Multi-Modal Fusion of Image Sequences for Dense Prediction with RGB and Event Cameras in Autonomous Driving

Mengyu Li
Master's Thesis, Technical University of Munich

Integrating RGB and event camera data through multi-modal fusion in autonomous driving significantly enhances dense prediction tasks such as depth estimation and object detection. RGB cameras provide high-resolution color imagery crucial for visual perception. In contrast, event cameras offer high temporal resolution and dynamic range, capturing pixel-level changes caused by motion even in challenging lighting conditions.

The work can construct a more comprehensive and robust representation of the environment by fusing the continuous visual stream of RGB with the asynchronous intensity changes captured by event cameras. This thesis mainly focuses on combining the multi-modal features for semantic segmentation.

TUMTraf EMOT

Event-Based Multi-Object Tracking Dataset and Baseline for Traffic Scenarios

Mengyu Li
Semester Thesis, Technical University of Munich

In Intelligent Transportation Systems (ITS), multi object tracking is primarily based on frame-based cameras. However, these cameras tend to perform poorly under dim lighting and high-speed motion conditions. Event cameras, characterized by low latency, high dynamic range and high temporal resolution, have considerable potential to mitigate these issues. Compared to frame-based vision, there are far fewer studies on event-based vision. To address this research gap, we introduce a dataset tailored for event-based ITS, covering vehicle and pedestrian detection and tracking.

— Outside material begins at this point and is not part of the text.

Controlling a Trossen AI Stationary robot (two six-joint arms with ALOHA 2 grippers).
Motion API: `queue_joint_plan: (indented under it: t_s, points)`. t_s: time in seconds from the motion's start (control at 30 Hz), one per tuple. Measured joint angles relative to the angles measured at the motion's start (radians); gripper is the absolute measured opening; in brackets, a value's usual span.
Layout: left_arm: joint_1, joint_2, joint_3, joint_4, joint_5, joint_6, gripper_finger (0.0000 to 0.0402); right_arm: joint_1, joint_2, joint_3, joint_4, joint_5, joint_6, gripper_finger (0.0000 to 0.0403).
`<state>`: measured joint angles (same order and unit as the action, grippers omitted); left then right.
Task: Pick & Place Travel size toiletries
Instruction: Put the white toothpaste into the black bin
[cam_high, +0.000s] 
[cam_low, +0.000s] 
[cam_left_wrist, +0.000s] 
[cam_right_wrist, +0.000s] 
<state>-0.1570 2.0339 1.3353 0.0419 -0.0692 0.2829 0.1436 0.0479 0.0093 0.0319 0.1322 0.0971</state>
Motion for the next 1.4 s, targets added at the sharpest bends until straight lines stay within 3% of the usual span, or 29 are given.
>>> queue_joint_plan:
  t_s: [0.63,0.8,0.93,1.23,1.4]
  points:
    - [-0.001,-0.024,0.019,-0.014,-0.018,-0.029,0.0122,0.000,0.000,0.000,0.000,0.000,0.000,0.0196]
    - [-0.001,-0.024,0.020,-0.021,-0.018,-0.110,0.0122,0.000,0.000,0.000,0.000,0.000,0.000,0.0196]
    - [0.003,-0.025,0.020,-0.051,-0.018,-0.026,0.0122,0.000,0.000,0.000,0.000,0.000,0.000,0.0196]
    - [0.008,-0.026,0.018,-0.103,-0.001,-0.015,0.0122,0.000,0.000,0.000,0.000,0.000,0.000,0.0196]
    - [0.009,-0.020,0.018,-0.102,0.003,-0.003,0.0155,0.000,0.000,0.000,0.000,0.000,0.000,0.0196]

Based on this dataset, we establish a tracking-by-detection benchmark with a specialized feature extractor. The experimental results demonstrate the excellent performance of our method. We hope our work can facilitate further research on the use of event cameras for ITS.

Internship

Decentralized Tracking in the Context of the DISRUPT Project

Mengyu Li
Internship, Fraunhofer IVI

During my internship at Fraunhofer IVI, I worked on making multi camera object tracking in urban traffic more robust and scalable. I built a decentralized tracking framework that keeps object identities consistent across cameras, even when objects are occluded or leave and re enter the scene. I also improved the way information from several cameras is fused so that the system remains stable and reliable as more sensors are added.

In addition, I designed the communication and deployment setup so this tracking system can run both on real vehicles and in cloud based simulations. I created a lightweight telemetry and ROS2 based communication layer that supports wireless connections between cars and the backend, and packaged the whole stack into containers for easy reuse by project partners. I then evaluated network latency in different settings to show that the architecture is suitable for real time, distributed perception research.